Excepción hecha de mis dudosas dotes filosóficas, yo diría que me parezco a Kant, un fenómeno de sedentarismo, que en su vida no se movió de Könisberg y el día que más se aventuró en el espacio llegó a 11 kilómetros de su casa. Cosa, naturalmente, que no le impidió escribir la Crítica a la razón pura . Mi otro modelo es William Blake, un ser casi perfectamente inmóvil. La única vez que viajó le pasaron tantas desgracias que decidió encerrarse para siempre. Cuando publiqué El Evangelio según Van Hutten me invitaron a España. Rechacé la invitación y desarrollé una teoría: si es cierto que el mundo gira, alguna vez Madrid o Barcelona pasarán por la puerta de mi casa, qué necesidad de costearse hasta allá.
Lo más lejos que he llegado fuera de mi país es Montevideo, ciudad que me fascina, sobre todo la Ciudad Vieja. Es como un Buenos Aires antiguo, perfeccionado por el recuerdo.
Curiosamente, los dos lugares que más me impresionaron, al punto de hacerme escribir sobre ellos, están en Córdoba. Uno es la ciudad misma, donde ocurre Crónica de un iniciado , y el otro, La Cumbrecita, donde se desarrolla El Evangelio según Van Hutten , mi última novela.
Un pacto con el diablo
Córdoba es la ciudad más católica del país, y eso me permitió situar allí el pacto con el diablo de Crónica.. . Como es sabido, el diablo, sin la existencia de Dios, no sería teológicamente posible. ¿En qué otro lugar va a estar el demonio, sino justamente pegado a la Iglesia? La Cumbrecita fue la revelación de un lugar hermoso, acaso uno de los más hermosos que he visto, una especie de aldea alpina en miniatura. Recuerdo que hace muchos años, cuando fuimos por primera vez con Sylvia Iparaguirre, mi mujer, el taxista que nos condujo a la cumbre nos pareció un hombre muy raro.
El camino, entre pircas, sierras y piedras es bastante largo, y se adentraba en una zona donde, en otra época, se habían refugiado muchos alemanes, después de la Segunda Guerra Mundial. Y el taxista escuchaba marchas alemanas en su auto, lo cual resultaba impresionante a modo de bienvenida. Mucho tiempo después, yo tomé literalmente ese viaje para escribir el primer episodio de El Evangelio... , en el cual el historiador llega a La Cumbrecita, también en un taxi donde el chofer escucha marchas alemanas. Sólo que el personaje de la novela es húngaro y escucha aquellas marchas porque los nazis han matado a su mujer, y ésa es su manera paradójica de recordarla.
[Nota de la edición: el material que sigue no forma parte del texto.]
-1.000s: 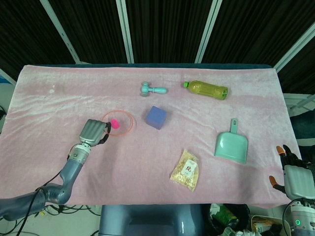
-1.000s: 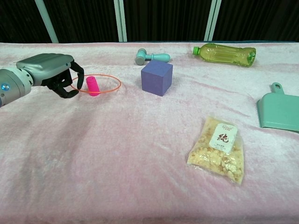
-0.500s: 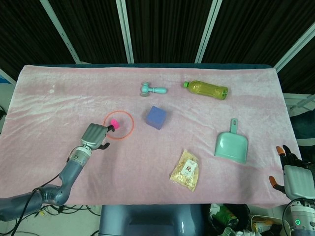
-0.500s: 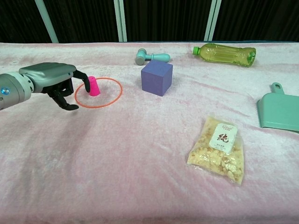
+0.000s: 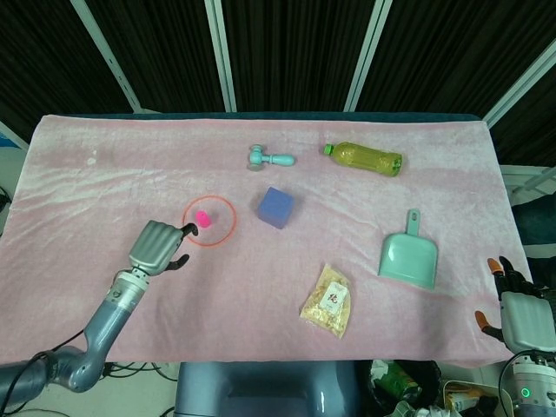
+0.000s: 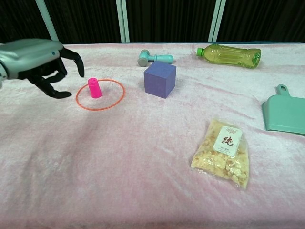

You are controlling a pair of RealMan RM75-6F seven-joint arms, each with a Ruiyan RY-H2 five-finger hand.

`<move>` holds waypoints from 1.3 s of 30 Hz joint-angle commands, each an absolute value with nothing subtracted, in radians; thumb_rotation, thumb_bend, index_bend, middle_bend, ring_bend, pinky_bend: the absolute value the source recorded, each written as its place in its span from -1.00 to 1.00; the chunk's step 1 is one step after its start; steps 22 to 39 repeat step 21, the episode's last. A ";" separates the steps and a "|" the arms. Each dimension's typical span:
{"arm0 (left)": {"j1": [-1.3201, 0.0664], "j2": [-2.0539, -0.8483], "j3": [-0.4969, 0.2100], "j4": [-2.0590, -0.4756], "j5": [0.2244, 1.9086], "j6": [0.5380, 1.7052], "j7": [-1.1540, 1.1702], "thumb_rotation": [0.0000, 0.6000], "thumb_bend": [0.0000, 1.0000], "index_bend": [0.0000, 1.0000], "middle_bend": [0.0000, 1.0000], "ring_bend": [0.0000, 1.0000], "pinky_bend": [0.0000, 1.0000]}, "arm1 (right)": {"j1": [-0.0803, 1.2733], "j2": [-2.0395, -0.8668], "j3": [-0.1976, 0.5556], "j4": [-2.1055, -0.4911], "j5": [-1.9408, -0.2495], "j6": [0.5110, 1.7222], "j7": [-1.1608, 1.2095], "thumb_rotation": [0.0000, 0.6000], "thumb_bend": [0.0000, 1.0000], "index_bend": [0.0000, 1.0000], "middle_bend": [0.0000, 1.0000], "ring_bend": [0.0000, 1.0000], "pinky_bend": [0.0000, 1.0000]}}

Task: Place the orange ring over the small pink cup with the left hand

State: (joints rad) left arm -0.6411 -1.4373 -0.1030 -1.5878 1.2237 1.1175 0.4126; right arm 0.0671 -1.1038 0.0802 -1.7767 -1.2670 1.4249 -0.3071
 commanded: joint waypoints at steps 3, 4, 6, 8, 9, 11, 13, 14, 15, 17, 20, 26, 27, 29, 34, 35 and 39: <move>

Como también es casi literal el hecho de que el húngaro termina regalándole al historiador una casita del tiempo -que aún conservo-, una de esas casas alpinas de juguete en las que, si el día es soleado, sale a la puerta la mujer, y cuando está lluvioso aparece un hombrecito tirolés.
Creo que fue Borges quien dijo: "El último invento que tolero es el ascensor". Más o menos siento lo mismo. Subirme a un avión es prácticamente impensable para mí; no tengo interés en llegar rápido a ninguna parte, y mucho menos volando a 10 mil metros de altura. Si volar fuera natural para el hombre, habríamos nacido con alas.
Recuerdo una anécdota que una vez me contó Julio Cortázar. Estaba con un grupo de escritores en Cuba, en casa de Lezama Lima, y parece que La Habana Vieja es muy hermosa de noche. Después de la cena, alguien sugirió la idea de salir a caminar, a lo que Lezama Lima contestó: Caminar... ¡Qué horror!
Un amigo mío sostenía que Borges, en realidad, no había viajado nunca. Como estaba ciego, lo llevaban a un lugar misterioso de Adrogué donde había, grabados, ruidos de aviones, de gente, murmullos en sueco o en alemán. Le hacían poner, por ejemplo, las manos en una palangana con agua y le decían: "Esto es el Ródano". Borges lo creía todo, y después lo escribía.
Si el viaje consistiera en apretar un botón y estar ya mismo en Amsterdam, yo sería un gran viajero. El problema es la movilidad, los trámites, salir dos horas antes de tu casa para tomar un avión peligrosísimo, armar las valijas, cargar con ellas y, seguramente, siempre olvidarte de lo esencial. Basta que yo me mueva diez cuadras de mi puerta para que en el acto necesite algún libro que dejé en mi biblioteca. Por eso, en mi casa de San Pedro tengo una biblioteca que es casi idéntica a la de Buenos Aires, para evitar ese tipo de percances.
Mis viajes, aunque no pasen de los metros que van de la cocina a mi escritorio, son siempre hacia la noche. Para mí la noche no es un pasaje en el tiempo, sino un lugar en el espacio, y entro en ella como se entra a una casa vacía o a una plaza.